O ministro da Ciência e Tecnologia (MCT), Sergio Rezende, avalia que a decisão do Conselho reforça o papel da CTNBio. De acordo com ele, a ampliação dos votos favoráveis ao parecer técnico é uma manifestação de apoio do CNBS às decisões da CTNbio. Na reunião realizada em março último, sete ministros votaram a favor da Comissão e quatro se posicionaram contra. "A CTNBio está reconhecida, mais uma vez, pelo Conselho, como o órgão de última instância para decisão técnica sobre biossegurança no País", destacou.

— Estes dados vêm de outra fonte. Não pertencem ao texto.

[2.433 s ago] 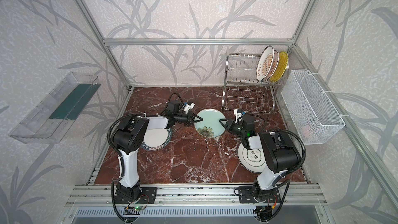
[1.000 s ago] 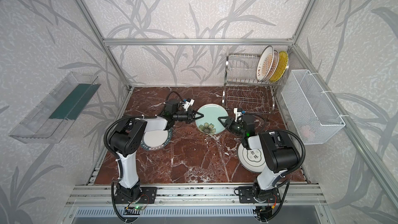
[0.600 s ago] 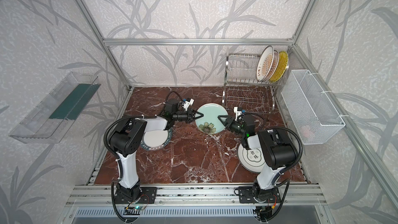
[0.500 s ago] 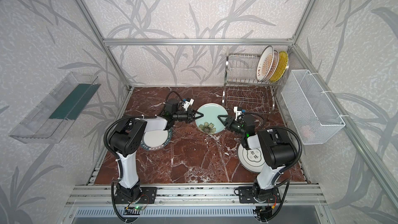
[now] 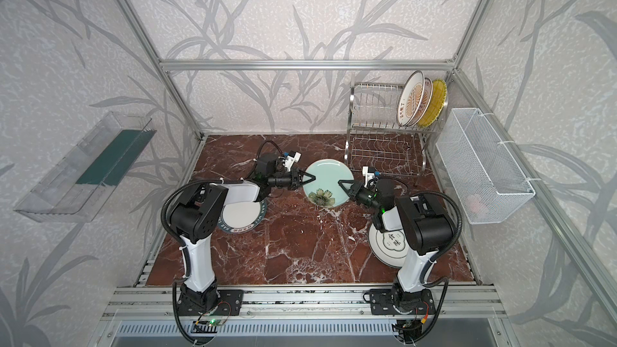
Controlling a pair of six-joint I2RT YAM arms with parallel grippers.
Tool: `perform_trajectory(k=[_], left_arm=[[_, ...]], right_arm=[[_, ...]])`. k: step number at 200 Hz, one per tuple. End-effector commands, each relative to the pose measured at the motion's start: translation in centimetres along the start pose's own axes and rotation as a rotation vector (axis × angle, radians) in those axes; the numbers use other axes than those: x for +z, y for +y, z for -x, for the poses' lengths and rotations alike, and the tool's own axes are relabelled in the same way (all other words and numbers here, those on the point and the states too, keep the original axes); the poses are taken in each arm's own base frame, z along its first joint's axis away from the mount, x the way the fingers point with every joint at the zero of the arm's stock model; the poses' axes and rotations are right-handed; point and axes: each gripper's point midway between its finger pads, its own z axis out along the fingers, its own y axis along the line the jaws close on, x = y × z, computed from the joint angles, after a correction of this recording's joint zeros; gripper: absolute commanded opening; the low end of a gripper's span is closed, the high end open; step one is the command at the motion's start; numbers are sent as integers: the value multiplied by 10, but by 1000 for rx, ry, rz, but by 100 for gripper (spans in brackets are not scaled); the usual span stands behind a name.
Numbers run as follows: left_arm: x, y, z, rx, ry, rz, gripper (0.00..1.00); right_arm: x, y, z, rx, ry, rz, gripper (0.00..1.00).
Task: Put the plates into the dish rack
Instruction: 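Lift the green flower plate upright with the right gripper while the left gripper releases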
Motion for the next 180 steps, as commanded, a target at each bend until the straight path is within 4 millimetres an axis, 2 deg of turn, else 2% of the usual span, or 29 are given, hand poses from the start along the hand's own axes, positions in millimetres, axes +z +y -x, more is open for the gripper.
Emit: perform_trajectory(k=[1, 21, 56, 79, 110, 143, 149, 180], left_arm=[[-3, -56, 2, 93, 28, -117, 0], [-4, -53, 2, 94, 23, -92, 1], [-8, -50, 2, 106, 18, -41, 27], [-12, -47, 1, 122, 20, 8, 38], [-18, -44, -1, 141, 19, 74, 44], [-26, -32, 0, 152, -2, 174, 45], [-28, -30, 1, 154, -7, 190, 45], [-33, -28, 1, 163, -17, 235, 45]], right_arm=[[2, 25, 0, -89, 10, 86, 2], [1, 25, 1, -91, 2, 83, 0], [-2, 25, 3, -90, -13, 78, 0], [-5, 24, 7, -92, -29, 72, 0], [-9, 24, 11, -97, -42, 65, 0], [-12, 20, 16, -124, -50, 24, 0], [-14, 28, 19, -147, -59, 30, 0], [-19, 37, 24, -202, -65, -12, 0]])
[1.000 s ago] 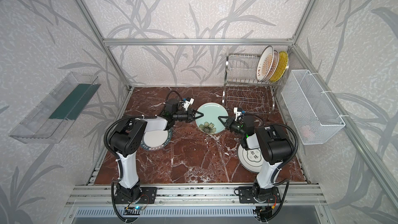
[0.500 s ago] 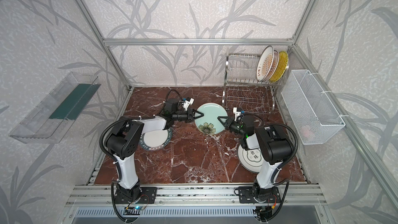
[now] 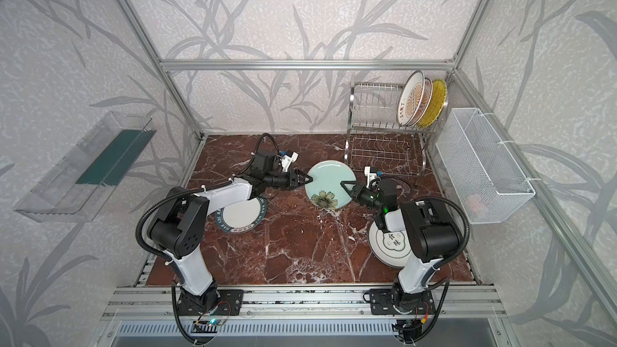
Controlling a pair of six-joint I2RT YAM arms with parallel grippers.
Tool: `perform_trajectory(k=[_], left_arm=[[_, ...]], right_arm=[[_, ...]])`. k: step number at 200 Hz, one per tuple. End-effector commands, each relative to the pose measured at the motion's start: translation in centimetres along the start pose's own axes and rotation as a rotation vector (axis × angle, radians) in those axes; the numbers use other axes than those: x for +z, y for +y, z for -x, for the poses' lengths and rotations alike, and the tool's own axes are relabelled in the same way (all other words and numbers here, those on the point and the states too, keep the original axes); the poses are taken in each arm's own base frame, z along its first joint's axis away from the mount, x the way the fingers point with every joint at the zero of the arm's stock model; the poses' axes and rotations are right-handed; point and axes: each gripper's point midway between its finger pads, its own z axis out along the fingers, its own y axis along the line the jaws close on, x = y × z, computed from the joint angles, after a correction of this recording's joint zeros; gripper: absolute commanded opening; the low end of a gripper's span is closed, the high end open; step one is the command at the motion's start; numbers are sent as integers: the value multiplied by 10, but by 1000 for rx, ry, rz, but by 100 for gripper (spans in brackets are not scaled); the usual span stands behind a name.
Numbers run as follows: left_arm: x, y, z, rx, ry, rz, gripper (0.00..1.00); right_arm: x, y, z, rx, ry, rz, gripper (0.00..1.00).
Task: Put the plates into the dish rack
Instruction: 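Lift the green flower plate upright with the right gripper while the left gripper releases, then carry the upright green flower plate with the right gripper toward the dish rack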
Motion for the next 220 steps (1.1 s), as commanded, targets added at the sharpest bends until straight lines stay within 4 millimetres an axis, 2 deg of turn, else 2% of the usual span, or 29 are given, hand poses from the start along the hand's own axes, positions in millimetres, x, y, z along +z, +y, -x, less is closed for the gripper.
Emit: perform_trajectory(k=[1, 56, 67, 103, 152, 220], left_arm=[[-10, -12, 12, 66, -38, 38, 45], [-18, -10, 15, 76, -58, 67, 45], [-19, -11, 14, 77, -60, 67, 45], [-23, -13, 14, 93, -67, 65, 45], [-24, -18, 12, 97, -66, 45, 45], [-25, -19, 12, 97, -69, 43, 45]], right_arm=[[-7, 36, 19, -143, -49, 46, 0], [-23, 70, 36, -273, -86, 8, 0], [-27, 72, 37, -276, -81, -16, 0], [-40, 99, 55, -338, -124, -15, 0], [-60, 147, 84, -438, -197, 5, 0], [-101, 209, 130, -532, -342, 47, 0]])
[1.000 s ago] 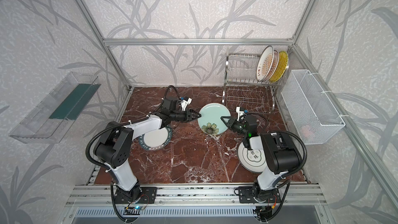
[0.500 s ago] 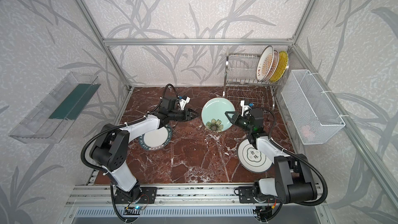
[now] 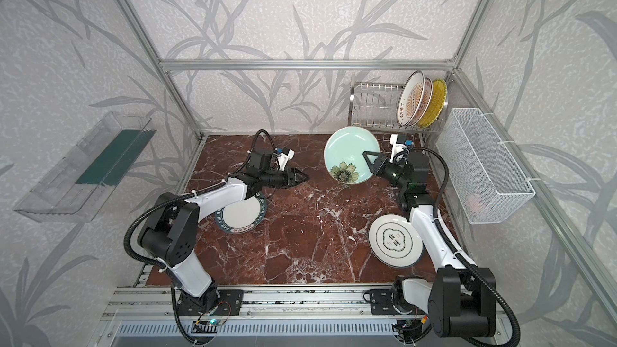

Na reunião de ontem (18), em Brasília (DF), também ficou definido que o CNBS só deverá analisar os recursos administrativos quando estes estiverem relacionados a questões de interesse nacional ou envolverem aspectos econômicos e sociais, conforme determina o regimento interno do órgão. Com a decisão, o Conselho deixa de avaliar recursos que apresentem os mesmos argumentos técnicos já analisados na CTNBio. "Ao CNBS caberá a análise de recursos que não sejam de natureza técnica apresentados por qualquer entidade", disse.

Segundo Rezende, o ministro relator apresentou basicamente dois argumentos contrários ao recurso encaminhado pela Agência Nacional de Vigilância Sanitária (Anvisa). O primeiro, de ordem jurídica, destacou que a Lei de Biossegurança (Lei 11.105/2005) estabelece que a decisão técnica final para matérias relativas à biossegurança cabe à CTNBio. Já sobre os argumentos apresentados no recurso, o ministro ressaltou que todas as questões colocadas já tinham sido respondidas no parecer da Comissão.

Rezende disse ainda que as dúvidas relativas às atribuições legais da CTNBio foram esclarecidas pela Advogacia Geral da União (AGU). Segundo ele, uma vez tomada a decisão técnica pela Comissão, não cabe aos órgãos de fiscalização entrar com recursos de natureza técnica. "Em relação à questão da biossegurança, quem tem a palavra final é a CTNbio", disse.

Grupo de trabalho

O CNBS também decidiu que será criado um grupo de trabalho, composto por representantes dos ministérios da Ciência e Tecnologia, Meio Ambiente, Agricultura e Saúde, para que sejam definidas as formas de acompanhamento e monitoramento das liberações comerciais de sementes geneticamente modificadas. De acordo com Rezende, caberá a esse grupo analisar e acompanhar os resultados tanto para saúde humana, animal e meio ambiente. "Será um subgrupo do Conselho, que apresentará uma proposta para acompanhamento dessas variedades", informou.